China pulls Qur'an, Bible apps in crackdown on Apple store
Amazon's audiobook service Audible also nixed as Beijing tightens online rules
Amazon's audiobook service Audible and phone apps for reading the holy books of Islam and Christianity have disappeared from the Apple store in mainland China, the latest examples of the impact of the country's tightened rules for internet firms.
Audible said Friday that it removed its app from the Apple store in mainland China last month "due to permit requirements."
The makers of apps for reading and listening to the Qur'an and the Bible say their apps have also been removed from Apple's China-based store at the government's request.
Apple didn't return requests for comment Friday. Neither did China's embassy in the U.S.
China's government has long sought to control the flow of information online, but is increasingly stepping up its enforcement in other ways, making it hard to determine the causes for a particular app's removal.
App makers await info on restoration
Chinese regulators this year have sought to strengthen data privacy restrictions and limit how much time children can play video games. They are also exerting greater control over the algorithms used by tech firms to personalize and recommend content.
The popular U.S. language-learning app Duolingo disappeared from Apple's China store over the summer, as have many video game apps.
Pakistan Data Management Services, which makes the Quran Majeed app, said it is awaiting more information from China's internet authority about how it can be restored. The app has nearly a million users in China and about 40 million worldwide, said the Karachi-based company.
Those who had already downloaded the app can still use it, said Hasan Shafiq Ahmed, the company's head of growth and relationships.
"We are looking to figure out what documentation is needed to get approval from Chinese authorities so the app can be restored," he said in an email.
The maker of a Bible app said it removed the app from the Apple store in China after learning that it needed special permission to distribute an app with "book or magazine content."

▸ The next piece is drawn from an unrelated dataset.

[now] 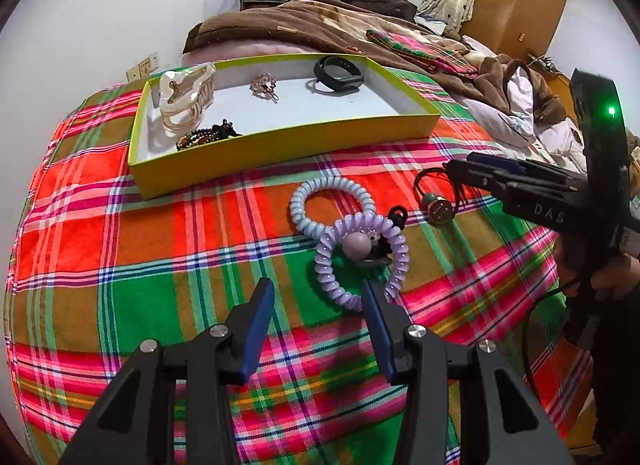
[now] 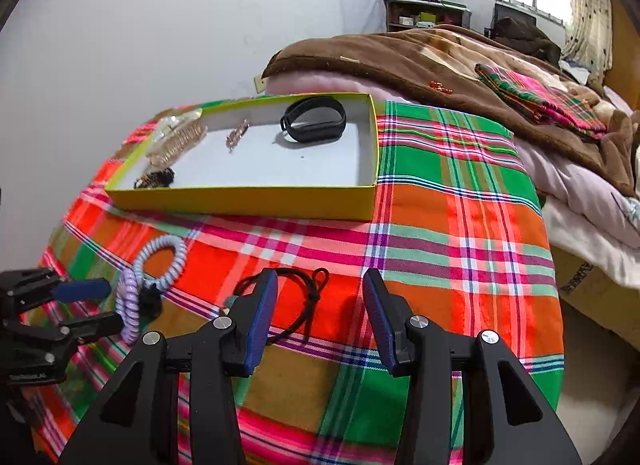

Olive Tree Bible Software, based in Spokane, Wash., said it's now reviewing the requirements to obtain the necessary permit "with the hope that we can restore our app to China's App Store and continue to distribute the Bible worldwide."
'Grow a spine,' critics urge U.S. corporations
The Council on American-Islamic Relations (CAIR) condemned Apple's actions, saying the company was enabling China's religious persecution of Muslims and others.
"This decision must be reversed," said a statement from CAIR's national deputy director, Edward Ahmed Mitchell.
"If American corporations don't grow a spine and stand up to China right now, they risk spending the next century subservient to the whims of a fascist superpower."
The removals were first detected this week by watchdog website AppleCensorship, which monitors Apple's app store to detect when apps have been blocked, especially in China and other countries with authoritarian governments.
This week, Microsoft said it would shut down its main LinkedIn service in China later this year, citing a "significantly more challenging operating environment and greater compliance requirements in China."
Unlike LinkedIn, which has been offering a specialized Chinese service since 2014, Amazon-owned Audible said it does not have a dedicated service for customers in China.